In terms of unemployment duration, the share of unemployed for less than 3 months (60.6%; Oct: 60.5%) inched higher, while the share without a job for longer durations of 3 to less than 6 months (21.6%; Oct: 21.7%) and for more than 1 year (6.2%; Oct: 6.3%) declined. Meanwhile, the share of unemployed for 6 to less than 12 months stood unchanged (11.6%; Oct: 11.6%).  

Employment recorded steady expansion on a MoM (+0.2%; Oct: +0.2%), however, slightly slowed pace on a YoY basis (+3.2%; Oct: +3.4%). Growth continued to be driven by upward employment in the services sector, particularly in wholesale & retail trade, food & beverage services, as well as information & communication activities. Similarly, an uptick in employment was seen in the manufacturing, construction, and agriculture sectors. The mining sector also posted an increase in employment for the first time since Jul 2020. In terms of employment status, employees growth continued at a steady pace (+0.1% MoM; Oct: +0.1% MoM), while own account workers growth picked up (+0.5% MoM; Oct: +0.4% MoM). Meanwhile, the number of employed persons who were temporarily not working declined further to 76.9k persons (Oct: 79.8k persons).  

The labour force registered continued expansion on both a MoM (+0.2%; Oct: +0.2%) and YoY basis (+2.5%; Oct: +2.6%) amid the upbeat momentum in the domestic economy. In line with this, the labour force participation rate inched higher to 69.8% (Oct: 69.7%).  

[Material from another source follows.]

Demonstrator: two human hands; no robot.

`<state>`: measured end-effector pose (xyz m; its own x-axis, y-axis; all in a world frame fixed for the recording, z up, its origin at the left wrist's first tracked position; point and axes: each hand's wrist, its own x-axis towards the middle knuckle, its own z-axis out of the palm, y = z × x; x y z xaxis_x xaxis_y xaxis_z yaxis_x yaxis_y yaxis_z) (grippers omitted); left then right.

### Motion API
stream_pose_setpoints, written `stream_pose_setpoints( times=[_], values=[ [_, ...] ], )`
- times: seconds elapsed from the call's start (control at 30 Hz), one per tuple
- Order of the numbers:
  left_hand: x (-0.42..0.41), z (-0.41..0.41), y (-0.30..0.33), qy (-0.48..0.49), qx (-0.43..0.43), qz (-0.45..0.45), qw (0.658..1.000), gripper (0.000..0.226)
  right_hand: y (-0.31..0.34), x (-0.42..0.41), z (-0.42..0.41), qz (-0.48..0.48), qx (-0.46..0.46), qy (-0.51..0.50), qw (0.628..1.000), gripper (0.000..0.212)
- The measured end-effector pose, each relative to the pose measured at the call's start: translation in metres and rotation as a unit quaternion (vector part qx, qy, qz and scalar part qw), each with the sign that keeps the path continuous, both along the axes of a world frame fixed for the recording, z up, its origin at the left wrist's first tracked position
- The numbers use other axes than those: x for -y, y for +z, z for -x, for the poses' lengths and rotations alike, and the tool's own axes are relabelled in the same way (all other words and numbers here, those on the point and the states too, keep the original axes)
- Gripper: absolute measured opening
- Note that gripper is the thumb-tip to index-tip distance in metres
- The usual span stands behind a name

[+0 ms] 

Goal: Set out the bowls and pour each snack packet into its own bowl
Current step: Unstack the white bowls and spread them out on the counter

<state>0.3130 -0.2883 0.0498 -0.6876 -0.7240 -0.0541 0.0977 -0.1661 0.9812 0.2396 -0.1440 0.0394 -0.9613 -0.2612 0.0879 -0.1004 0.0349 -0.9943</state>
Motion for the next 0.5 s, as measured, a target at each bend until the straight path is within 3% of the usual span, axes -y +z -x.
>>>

Separately, SOCSO reported an increase in loss of employment (LOE) in Dec (3.2k; Nov: 2.8k) concentrated mostly in the manufacturing, wholesale & retail, as well as ICT industries. KL (25.9%) and Selangor (24.3%) remained the two states with the highest LOE concentration.

HLIB’s VIEW

The labour market situation is anticipated to further improve in upcoming months, underpinned by domestic demand and the reviving tourism landscape, particularly so following China’s reopening. The government’s latest efforts to ease and expedite the conditions of hiring foreign workers is also expected to help relieve remaining manpower shortages. We maintain our expectation for BNM to increase the OPR by 25bps in the coming Jan meeting.